**Entries taken from a collection:**
════════
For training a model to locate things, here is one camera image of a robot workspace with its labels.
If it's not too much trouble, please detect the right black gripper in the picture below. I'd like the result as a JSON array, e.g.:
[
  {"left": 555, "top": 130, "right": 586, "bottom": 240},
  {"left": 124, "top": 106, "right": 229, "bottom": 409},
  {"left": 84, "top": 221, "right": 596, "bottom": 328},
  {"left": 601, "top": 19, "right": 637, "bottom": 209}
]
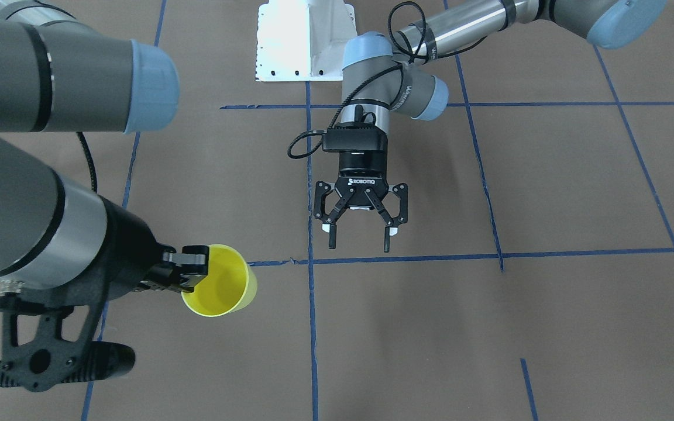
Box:
[{"left": 101, "top": 198, "right": 209, "bottom": 301}]

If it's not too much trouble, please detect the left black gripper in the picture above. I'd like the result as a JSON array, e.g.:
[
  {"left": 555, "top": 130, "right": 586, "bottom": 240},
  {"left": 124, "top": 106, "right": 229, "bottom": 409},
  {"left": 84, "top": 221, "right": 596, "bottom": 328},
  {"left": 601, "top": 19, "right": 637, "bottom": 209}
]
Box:
[{"left": 312, "top": 151, "right": 409, "bottom": 253}]

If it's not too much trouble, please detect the yellow plastic cup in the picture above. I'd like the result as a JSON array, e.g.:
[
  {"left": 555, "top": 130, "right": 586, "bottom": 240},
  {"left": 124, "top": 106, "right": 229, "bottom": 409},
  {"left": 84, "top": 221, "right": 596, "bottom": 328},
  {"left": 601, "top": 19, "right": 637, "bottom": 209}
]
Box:
[{"left": 181, "top": 244, "right": 259, "bottom": 318}]

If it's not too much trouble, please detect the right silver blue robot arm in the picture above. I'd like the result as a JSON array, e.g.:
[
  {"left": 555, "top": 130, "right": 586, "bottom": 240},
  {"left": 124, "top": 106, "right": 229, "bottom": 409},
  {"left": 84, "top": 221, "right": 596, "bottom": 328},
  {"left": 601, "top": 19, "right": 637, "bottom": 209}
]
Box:
[{"left": 0, "top": 1, "right": 180, "bottom": 291}]

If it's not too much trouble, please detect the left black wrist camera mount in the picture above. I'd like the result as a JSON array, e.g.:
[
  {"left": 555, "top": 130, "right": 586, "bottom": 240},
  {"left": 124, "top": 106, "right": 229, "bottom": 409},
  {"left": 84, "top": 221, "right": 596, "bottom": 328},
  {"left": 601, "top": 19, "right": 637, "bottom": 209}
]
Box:
[{"left": 322, "top": 105, "right": 388, "bottom": 153}]

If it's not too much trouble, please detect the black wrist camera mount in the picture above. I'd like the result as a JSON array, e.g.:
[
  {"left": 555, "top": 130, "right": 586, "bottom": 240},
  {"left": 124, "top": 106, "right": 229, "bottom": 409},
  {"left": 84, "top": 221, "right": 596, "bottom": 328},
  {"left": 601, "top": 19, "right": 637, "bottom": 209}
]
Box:
[
  {"left": 322, "top": 105, "right": 388, "bottom": 153},
  {"left": 0, "top": 292, "right": 136, "bottom": 392}
]

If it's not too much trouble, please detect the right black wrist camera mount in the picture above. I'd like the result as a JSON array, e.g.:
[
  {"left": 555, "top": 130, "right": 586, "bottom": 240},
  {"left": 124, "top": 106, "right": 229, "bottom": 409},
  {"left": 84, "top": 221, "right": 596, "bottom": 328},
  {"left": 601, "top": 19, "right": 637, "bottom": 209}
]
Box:
[{"left": 0, "top": 292, "right": 136, "bottom": 392}]

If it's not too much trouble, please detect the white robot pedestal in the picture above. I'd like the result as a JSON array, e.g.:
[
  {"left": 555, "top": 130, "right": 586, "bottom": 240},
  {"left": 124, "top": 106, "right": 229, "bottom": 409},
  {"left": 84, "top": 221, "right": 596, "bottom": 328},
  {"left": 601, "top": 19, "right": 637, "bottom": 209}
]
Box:
[{"left": 255, "top": 1, "right": 357, "bottom": 82}]

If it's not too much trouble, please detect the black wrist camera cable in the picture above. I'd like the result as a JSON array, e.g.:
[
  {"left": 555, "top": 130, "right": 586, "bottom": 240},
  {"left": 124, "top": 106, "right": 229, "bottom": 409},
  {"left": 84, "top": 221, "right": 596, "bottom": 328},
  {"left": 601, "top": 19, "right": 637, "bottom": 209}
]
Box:
[{"left": 288, "top": 1, "right": 490, "bottom": 160}]

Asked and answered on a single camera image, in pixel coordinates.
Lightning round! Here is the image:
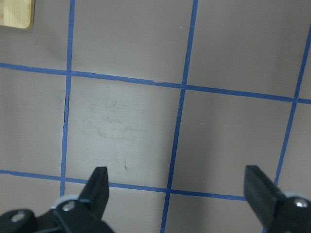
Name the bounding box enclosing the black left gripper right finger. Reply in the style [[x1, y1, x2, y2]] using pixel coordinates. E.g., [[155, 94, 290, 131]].
[[243, 165, 311, 233]]

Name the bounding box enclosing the wooden cup tree stand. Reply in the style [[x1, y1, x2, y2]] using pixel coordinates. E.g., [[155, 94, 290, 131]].
[[0, 0, 35, 30]]

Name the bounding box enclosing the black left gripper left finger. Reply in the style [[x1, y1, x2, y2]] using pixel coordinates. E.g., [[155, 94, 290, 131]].
[[51, 166, 109, 233]]

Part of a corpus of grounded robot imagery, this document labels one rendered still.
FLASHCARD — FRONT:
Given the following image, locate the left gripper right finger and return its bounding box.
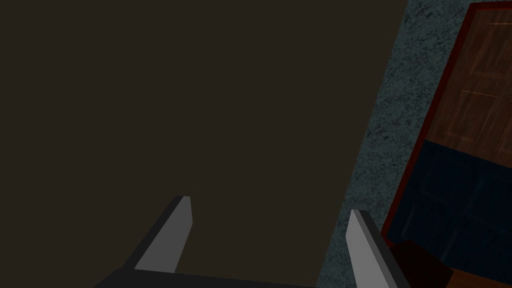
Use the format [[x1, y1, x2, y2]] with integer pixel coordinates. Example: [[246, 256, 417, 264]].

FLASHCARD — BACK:
[[345, 208, 410, 288]]

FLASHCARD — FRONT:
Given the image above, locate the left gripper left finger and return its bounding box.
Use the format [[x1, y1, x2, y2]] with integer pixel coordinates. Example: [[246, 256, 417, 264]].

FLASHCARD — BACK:
[[121, 195, 194, 274]]

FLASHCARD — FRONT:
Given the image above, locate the brown wooden panelled door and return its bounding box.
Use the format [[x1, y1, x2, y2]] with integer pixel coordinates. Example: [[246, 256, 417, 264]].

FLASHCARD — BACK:
[[387, 7, 512, 286]]
════════
**TASK DETAILS:**
Take the entries above and copy out all lines with the string "result".

**ANSWER BOX:**
If it's not too much trouble, please detect the right black gripper in the picture below. I'd like the result as a JSON array, e.g.:
If it's not too much trouble, please detect the left black gripper in the picture above. I'd like the result as a JSON array, e.g.:
If it's not too much trouble, please detect the yellow plastic cup in the picture above. I'd like the result as a JSON array, e.g.:
If it's not too much trouble, please detect the right silver blue robot arm in the picture above. I'd like the result as a JSON array, e.g.:
If it's not too much trouble, please detect the left black wrist camera mount in the picture above. I'd like the result as a JSON array, e.g.:
If it's not too much trouble, please detect the black wrist camera mount in the picture above. I'd like the result as a JSON array, e.g.:
If it's not too much trouble, please detect the right black wrist camera mount in the picture above. I'd like the result as a JSON array, e.g.:
If it's not too much trouble, please detect the white robot pedestal in the picture above. I'd like the result as a JSON array, e.g.:
If it's not too much trouble, please detect the black wrist camera cable in the picture above. I'd like the result as a JSON array, e.g.:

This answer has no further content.